Judging Information

This document explains how the judging will be done for the "Best Classification" system.

Read the Step 1: Get Data tutorial for information on where to get the training and test data sets.

Generate CSV File with Scores

Your job is to create a CSV file that holds the scores for each of the signals found in the test data set.

Each line of your CSV file "Scorecard", will contain the signal's UUID, followed by scores for each signal class. The order of the scores is absolutely critical.

The signal class with the highest score would be your model's class estimation. Typically these scores are the probability estimates for each class.

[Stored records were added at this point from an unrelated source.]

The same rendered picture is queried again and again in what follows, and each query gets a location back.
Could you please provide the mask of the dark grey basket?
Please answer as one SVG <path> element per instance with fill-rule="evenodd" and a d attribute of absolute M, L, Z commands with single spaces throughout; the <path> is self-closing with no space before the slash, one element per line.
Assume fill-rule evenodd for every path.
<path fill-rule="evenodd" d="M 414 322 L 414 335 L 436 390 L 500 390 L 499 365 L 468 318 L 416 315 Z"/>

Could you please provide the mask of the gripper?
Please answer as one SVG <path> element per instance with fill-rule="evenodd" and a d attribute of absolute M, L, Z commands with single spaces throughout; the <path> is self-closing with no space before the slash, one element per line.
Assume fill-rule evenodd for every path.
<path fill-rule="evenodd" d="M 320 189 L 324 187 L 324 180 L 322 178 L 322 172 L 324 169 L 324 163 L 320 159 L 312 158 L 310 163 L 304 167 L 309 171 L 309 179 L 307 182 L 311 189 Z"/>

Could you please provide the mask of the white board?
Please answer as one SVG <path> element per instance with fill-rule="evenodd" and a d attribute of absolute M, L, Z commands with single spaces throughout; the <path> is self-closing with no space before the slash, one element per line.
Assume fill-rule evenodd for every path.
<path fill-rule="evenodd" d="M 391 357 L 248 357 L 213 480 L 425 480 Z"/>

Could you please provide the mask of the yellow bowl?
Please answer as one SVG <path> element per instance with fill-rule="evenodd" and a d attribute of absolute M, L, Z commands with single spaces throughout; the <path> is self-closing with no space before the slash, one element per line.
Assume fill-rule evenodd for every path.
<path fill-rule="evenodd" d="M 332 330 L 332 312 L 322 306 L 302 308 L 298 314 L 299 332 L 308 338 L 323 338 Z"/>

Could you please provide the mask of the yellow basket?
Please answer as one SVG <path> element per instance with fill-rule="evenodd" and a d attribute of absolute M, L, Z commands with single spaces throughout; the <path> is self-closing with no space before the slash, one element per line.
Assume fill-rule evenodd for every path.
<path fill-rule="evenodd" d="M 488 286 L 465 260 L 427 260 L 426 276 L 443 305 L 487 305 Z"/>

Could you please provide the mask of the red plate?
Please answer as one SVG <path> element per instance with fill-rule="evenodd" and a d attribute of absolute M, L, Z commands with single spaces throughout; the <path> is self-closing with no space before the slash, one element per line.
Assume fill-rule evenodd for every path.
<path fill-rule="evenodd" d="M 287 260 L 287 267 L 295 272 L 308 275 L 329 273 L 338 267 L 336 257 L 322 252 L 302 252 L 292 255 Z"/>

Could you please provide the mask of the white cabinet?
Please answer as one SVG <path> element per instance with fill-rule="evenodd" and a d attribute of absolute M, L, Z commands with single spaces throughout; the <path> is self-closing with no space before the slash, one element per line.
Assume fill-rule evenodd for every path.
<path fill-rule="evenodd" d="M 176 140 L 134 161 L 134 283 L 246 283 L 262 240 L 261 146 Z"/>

For each data file in the test set, generate the appropriate spectrogram, and then pass that to your signal classifier (machine-learning model) to calculate the scores for each class.

For example, each line your the CSV scorecard file should look something like:

abdefgadbc1223234123123cvaf, 0.1, 0.023, 0.451, 0.232, 0.001, 0.07, 0.0083

THE COLUMN ORDER IS ABSOLUTELY CRITICAL!

THE ORDER OF THE SCORES IN EACH ROW OF YOUR CSV FILE MUST BE:

brightpixel, narrowband, narrowbanddrd, noise, squarepulsednarrowband, squiggle, squigglesquarepulsednarrowband

This is in alphabetical order.

Example PseudoCode



In [ ]:

    
import ibmseti
import csv
import ALL LIBS FOR YOUR CLASSIFIER (tensorflow, Watson, etc)

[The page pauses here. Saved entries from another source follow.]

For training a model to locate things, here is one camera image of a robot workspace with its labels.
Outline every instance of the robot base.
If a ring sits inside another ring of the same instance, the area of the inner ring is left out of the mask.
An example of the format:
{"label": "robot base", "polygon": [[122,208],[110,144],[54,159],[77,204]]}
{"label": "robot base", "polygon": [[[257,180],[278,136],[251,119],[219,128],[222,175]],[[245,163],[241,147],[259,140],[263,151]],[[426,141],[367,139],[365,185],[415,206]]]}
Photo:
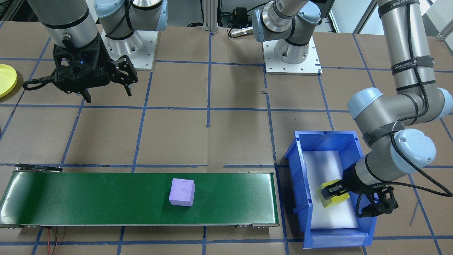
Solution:
{"label": "robot base", "polygon": [[[134,68],[138,71],[152,71],[154,67],[155,52],[157,46],[157,37],[159,33],[157,31],[137,31],[143,40],[144,47],[140,50],[128,54]],[[106,43],[106,33],[102,31],[102,40]],[[113,60],[118,59],[124,54],[117,54],[115,52],[108,51],[110,57]]]}
{"label": "robot base", "polygon": [[267,74],[318,75],[323,73],[313,37],[308,43],[310,47],[307,58],[300,64],[288,64],[278,59],[274,53],[277,42],[278,40],[263,42]]}

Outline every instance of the white foam insert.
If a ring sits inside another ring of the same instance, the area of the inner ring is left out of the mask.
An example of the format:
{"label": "white foam insert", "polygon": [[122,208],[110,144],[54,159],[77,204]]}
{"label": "white foam insert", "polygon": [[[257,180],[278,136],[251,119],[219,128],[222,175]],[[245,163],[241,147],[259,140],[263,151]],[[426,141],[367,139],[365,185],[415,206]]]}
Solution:
{"label": "white foam insert", "polygon": [[338,151],[306,151],[303,156],[313,203],[311,229],[358,228],[350,198],[339,205],[324,208],[316,192],[321,184],[341,178],[342,166]]}

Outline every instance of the blue bin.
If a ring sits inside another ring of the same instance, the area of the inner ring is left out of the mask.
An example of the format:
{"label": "blue bin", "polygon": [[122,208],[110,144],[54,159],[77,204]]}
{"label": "blue bin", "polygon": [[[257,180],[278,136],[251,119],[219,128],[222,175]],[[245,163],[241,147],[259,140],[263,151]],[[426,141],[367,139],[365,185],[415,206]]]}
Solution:
{"label": "blue bin", "polygon": [[[295,131],[295,139],[285,153],[293,179],[294,197],[300,230],[304,232],[304,249],[371,245],[376,217],[357,218],[356,229],[312,230],[313,205],[304,163],[305,151],[338,151],[343,170],[363,157],[355,131]],[[358,195],[350,192],[352,204]],[[369,204],[362,199],[360,208]]]}

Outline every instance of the green conveyor belt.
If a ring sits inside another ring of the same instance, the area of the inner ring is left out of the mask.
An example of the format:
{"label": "green conveyor belt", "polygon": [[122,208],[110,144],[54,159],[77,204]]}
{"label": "green conveyor belt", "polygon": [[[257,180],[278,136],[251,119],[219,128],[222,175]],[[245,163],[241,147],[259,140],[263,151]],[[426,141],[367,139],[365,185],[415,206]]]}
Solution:
{"label": "green conveyor belt", "polygon": [[[192,179],[192,207],[173,206],[173,178]],[[272,173],[14,172],[6,226],[278,226]]]}

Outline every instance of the gray robot arm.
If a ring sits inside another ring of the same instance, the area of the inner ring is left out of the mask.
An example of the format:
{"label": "gray robot arm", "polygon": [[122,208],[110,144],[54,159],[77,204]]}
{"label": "gray robot arm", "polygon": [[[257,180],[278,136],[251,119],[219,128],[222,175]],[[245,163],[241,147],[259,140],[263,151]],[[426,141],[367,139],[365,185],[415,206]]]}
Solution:
{"label": "gray robot arm", "polygon": [[[320,189],[325,205],[332,197],[348,191],[366,195],[371,206],[361,214],[356,212],[358,216],[391,213],[398,205],[393,188],[388,185],[397,184],[396,179],[417,171],[445,193],[422,189],[452,196],[420,169],[435,158],[431,139],[416,129],[406,129],[412,124],[442,118],[453,108],[452,96],[445,89],[437,88],[435,82],[434,60],[429,55],[418,0],[378,2],[397,94],[385,97],[378,89],[368,88],[351,98],[348,103],[350,113],[371,152],[347,168],[341,180]],[[304,43],[308,43],[317,24],[316,9],[310,4],[305,0],[275,0],[262,12],[255,11],[256,40],[279,39],[274,51],[280,60],[289,64],[301,63],[308,54],[304,52]]]}
{"label": "gray robot arm", "polygon": [[431,139],[421,131],[406,129],[442,118],[453,108],[452,96],[436,85],[418,1],[378,3],[397,95],[385,97],[378,89],[369,88],[351,98],[350,113],[371,152],[347,168],[342,180],[321,190],[326,200],[344,191],[366,195],[371,205],[360,214],[357,207],[358,216],[388,214],[397,208],[393,188],[388,185],[404,185],[394,181],[408,173],[420,172],[445,193],[418,188],[453,196],[421,170],[436,156]]}
{"label": "gray robot arm", "polygon": [[[48,77],[24,82],[25,90],[36,90],[53,83],[65,93],[82,95],[90,103],[88,88],[115,82],[124,86],[128,96],[132,95],[132,84],[138,79],[128,55],[141,46],[137,35],[134,37],[137,40],[130,40],[132,46],[124,45],[126,50],[118,50],[122,54],[114,61],[102,42],[85,0],[65,1],[64,4],[60,0],[28,2],[55,42],[56,68]],[[112,41],[124,42],[136,29],[157,31],[167,26],[167,0],[97,0],[95,9]]]}

my_model #this is your trained signal classification model
my_output_results = mydatafolder + '/signal_class_results.csv'
zz = zipfile.ZipFile(mydatafolder + '/' + 'primary_testset_preview_v3.zip')

for fn in zz.namelist():
    data = zz.open(fn).read()
    aca = ibmseti.compamp.SimCompamp(data)
    uuid = aca.header()['uuid']
    spectrogram = draw_spectrogram(aca) #whatever signal processing code you need would go in your `draw_spectrogram` code
    
    #cr = class results. In this example, it's a dictionary. But in your experience it could be something else
    #       like a simple list.
    cr = my_model.classify(spectrogram)
    
    with open(my_output_results, 'a') as csvfile:
        fwriter = csv.writer(csvfile, delimiter=',')
        fwrite.writerow([uuid, cr['brightpixel'], cr['narrowband'], cr['narrowbanddrd'],
                         cr['noise'], cr['squarepulsednarrowband'], cr['squiggle'],
                         cr['squigglesquarepulsednarrowband']
                        ])

The Scoreboard for the Preview Test is here.. You can submit up to 10 scorecards to this scoreboard. Also, the Preview test set UUID,class labels are now found in the results folder of this repository. The results folder also contains some code that you can use to score your own scorecard. (This means you can submit a perfect score to the Preview scoreboard -- but please don't do this. Your score will be deleted.)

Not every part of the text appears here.